§ **TASK REQUIREMENTS**
Scan the records below for the line containing "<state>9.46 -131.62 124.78" and the line containing "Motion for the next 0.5". Copy both, plus every line between, exactly.

§ **INPUT MATERIAL**
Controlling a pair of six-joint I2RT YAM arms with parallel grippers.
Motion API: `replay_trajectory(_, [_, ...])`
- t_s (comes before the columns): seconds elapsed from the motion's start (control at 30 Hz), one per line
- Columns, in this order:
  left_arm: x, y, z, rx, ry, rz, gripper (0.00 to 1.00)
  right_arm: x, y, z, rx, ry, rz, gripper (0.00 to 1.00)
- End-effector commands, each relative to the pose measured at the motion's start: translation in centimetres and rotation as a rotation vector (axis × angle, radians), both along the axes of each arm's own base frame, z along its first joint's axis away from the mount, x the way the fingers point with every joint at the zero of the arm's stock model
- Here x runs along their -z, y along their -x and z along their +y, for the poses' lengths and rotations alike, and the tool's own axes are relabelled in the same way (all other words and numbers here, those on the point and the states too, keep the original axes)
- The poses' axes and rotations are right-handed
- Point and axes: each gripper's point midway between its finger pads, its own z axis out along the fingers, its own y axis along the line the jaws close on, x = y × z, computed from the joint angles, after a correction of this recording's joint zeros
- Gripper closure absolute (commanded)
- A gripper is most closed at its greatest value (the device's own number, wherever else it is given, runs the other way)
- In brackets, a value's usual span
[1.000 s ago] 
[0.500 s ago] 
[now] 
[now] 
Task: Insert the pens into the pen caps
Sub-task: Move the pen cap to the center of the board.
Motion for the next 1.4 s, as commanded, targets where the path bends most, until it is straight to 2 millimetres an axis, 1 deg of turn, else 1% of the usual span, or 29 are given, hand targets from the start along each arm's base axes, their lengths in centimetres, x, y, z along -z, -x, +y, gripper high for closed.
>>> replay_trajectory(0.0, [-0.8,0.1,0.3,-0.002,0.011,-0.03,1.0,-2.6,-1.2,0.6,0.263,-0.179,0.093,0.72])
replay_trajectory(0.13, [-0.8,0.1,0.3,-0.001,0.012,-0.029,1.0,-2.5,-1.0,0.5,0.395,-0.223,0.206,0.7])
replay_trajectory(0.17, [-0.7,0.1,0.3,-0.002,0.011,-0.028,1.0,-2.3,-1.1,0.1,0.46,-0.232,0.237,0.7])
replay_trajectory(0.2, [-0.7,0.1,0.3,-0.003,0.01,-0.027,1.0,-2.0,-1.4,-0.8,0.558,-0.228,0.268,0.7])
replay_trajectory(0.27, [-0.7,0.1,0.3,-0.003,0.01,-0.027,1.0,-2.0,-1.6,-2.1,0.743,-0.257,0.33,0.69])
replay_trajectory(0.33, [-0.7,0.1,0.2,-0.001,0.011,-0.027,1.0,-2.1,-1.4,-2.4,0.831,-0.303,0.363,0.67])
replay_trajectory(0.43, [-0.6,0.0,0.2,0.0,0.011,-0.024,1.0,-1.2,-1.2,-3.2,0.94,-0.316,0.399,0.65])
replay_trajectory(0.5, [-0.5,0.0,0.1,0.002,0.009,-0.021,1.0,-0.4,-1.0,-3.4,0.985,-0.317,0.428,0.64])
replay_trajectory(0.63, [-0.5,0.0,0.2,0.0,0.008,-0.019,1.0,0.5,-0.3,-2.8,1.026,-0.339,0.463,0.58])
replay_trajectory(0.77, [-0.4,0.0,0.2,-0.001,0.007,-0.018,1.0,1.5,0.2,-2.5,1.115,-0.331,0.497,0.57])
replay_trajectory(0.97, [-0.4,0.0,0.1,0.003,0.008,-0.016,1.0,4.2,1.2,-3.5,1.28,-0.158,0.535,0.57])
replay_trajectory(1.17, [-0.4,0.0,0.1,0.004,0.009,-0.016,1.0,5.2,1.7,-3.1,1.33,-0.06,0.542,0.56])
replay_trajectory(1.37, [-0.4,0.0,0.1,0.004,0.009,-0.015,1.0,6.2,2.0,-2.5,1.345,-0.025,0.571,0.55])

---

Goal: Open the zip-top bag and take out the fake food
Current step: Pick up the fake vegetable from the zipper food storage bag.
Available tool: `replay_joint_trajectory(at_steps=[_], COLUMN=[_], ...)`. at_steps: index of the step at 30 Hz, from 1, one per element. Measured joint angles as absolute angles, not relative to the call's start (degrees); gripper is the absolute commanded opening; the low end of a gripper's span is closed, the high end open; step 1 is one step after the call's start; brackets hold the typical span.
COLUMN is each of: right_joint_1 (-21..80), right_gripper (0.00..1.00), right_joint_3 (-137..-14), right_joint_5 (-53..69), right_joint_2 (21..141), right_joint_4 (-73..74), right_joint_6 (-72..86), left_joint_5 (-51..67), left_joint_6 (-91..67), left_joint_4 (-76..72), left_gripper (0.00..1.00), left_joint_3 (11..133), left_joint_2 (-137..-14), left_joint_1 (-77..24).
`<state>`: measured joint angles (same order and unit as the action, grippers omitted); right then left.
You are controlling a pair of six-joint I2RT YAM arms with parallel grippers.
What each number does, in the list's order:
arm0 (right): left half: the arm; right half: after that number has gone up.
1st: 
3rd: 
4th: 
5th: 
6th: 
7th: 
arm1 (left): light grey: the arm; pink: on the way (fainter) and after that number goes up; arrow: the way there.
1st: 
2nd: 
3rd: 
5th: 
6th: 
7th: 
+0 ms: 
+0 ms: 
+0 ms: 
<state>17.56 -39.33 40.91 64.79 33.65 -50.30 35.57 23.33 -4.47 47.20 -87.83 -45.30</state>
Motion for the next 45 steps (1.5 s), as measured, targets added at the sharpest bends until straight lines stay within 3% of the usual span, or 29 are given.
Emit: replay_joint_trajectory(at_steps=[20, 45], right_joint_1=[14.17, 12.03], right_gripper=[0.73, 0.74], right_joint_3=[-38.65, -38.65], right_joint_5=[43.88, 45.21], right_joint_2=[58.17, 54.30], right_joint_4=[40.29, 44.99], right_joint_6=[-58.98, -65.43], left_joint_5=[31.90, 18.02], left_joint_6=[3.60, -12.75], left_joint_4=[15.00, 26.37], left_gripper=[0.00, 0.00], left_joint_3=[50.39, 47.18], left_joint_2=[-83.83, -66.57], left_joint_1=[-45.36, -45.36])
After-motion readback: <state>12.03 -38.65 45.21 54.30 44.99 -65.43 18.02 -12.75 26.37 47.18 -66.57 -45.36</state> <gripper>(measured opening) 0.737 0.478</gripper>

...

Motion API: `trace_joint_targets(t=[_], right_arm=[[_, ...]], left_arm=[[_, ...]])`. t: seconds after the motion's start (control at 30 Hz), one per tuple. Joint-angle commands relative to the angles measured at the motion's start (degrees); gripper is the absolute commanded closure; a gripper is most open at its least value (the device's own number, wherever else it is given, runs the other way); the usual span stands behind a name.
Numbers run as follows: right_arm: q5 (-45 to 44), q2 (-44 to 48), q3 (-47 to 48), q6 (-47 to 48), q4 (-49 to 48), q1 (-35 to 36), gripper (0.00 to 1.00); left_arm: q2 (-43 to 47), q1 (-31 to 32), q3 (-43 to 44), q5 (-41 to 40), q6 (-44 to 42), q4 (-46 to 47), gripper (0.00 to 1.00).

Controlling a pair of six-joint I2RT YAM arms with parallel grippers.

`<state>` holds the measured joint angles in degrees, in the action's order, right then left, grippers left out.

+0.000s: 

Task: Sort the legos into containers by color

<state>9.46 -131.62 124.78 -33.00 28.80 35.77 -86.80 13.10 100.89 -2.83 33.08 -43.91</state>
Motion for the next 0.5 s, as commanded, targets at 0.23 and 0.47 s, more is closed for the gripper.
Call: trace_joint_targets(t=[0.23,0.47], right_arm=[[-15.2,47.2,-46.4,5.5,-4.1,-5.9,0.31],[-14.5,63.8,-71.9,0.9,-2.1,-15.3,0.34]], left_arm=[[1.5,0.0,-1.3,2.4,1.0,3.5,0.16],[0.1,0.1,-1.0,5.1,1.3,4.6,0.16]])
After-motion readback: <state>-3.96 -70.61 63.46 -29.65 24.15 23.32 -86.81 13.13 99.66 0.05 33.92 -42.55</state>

§ **SOLUTION BELOW**
<state>9.46 -131.62 124.78 -33.00 28.80 35.77 -86.80 13.10 100.89 -2.83 33.08 -43.91</state>
Motion for the next 0.5 s, as commanded, targets at 0.23 and 0.47 s, more is closed for the gripper.

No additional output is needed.